_THE TASK_: Set every line of the data down again exactly, and keep the pictures out.

_PROVIDED DATA_:
..............................

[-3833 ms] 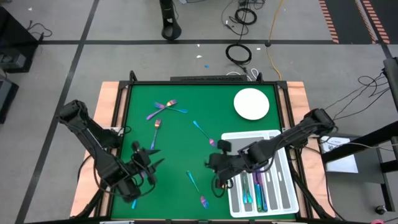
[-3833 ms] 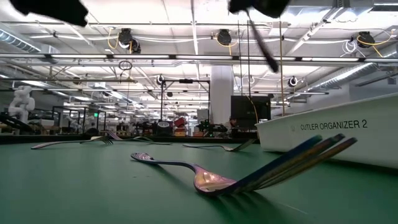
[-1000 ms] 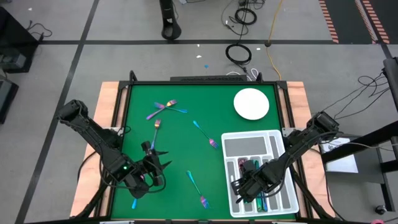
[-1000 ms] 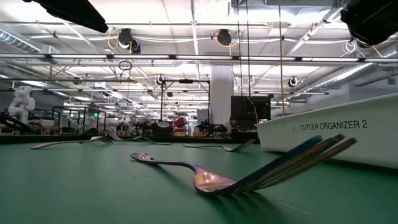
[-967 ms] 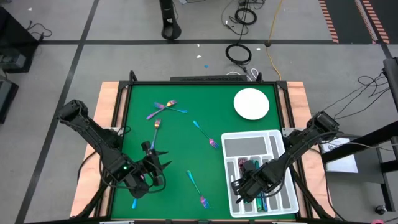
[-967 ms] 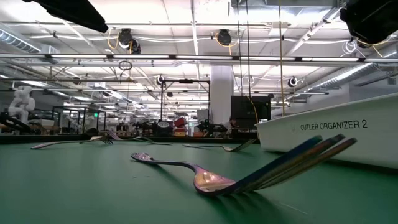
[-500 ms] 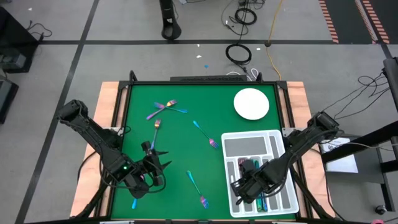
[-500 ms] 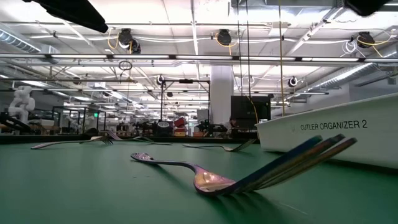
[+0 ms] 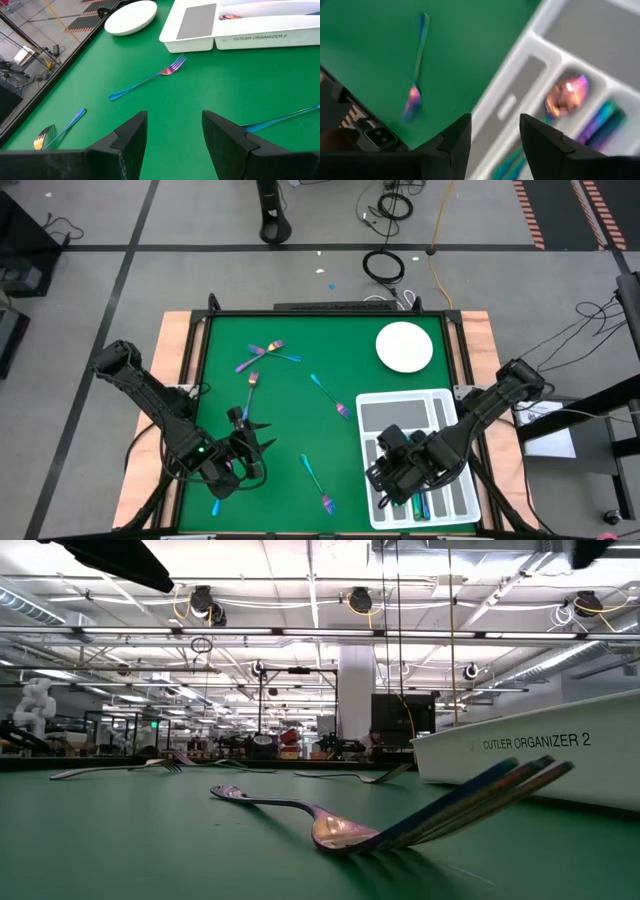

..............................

_RESPONSE_:
[-3833 ms] 
[-3833 ms] 
[-1000 ms] 
[-1000 ms] 
[-967 ms] 
[-967 ms] 
[-500 ms] 
[-500 ms] 
[+0 ms] 

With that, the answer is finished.